● To do:
Counting only lines of the listing below that hold the word "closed", give the total and nothing else.

═════ Dataset excerpt

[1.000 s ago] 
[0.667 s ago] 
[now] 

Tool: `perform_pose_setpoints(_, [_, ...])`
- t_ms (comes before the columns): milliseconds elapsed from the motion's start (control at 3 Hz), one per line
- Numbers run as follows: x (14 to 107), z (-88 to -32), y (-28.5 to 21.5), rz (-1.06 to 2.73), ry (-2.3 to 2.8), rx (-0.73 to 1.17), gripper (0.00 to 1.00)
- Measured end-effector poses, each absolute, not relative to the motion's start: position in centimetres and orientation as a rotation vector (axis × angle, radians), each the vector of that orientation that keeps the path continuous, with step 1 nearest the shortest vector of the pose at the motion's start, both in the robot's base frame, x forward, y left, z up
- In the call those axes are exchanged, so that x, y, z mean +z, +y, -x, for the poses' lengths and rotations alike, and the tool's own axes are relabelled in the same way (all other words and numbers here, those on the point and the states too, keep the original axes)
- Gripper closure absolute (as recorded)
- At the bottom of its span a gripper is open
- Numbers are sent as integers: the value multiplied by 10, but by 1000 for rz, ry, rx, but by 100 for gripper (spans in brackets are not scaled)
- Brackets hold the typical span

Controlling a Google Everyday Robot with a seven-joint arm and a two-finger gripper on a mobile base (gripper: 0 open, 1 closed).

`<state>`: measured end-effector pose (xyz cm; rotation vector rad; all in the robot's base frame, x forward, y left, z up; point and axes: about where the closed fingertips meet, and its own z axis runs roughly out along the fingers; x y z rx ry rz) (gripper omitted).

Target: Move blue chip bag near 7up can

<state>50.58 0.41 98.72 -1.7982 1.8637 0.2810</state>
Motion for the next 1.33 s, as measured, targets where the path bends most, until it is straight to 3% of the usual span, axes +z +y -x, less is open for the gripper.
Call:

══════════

● Reply:
2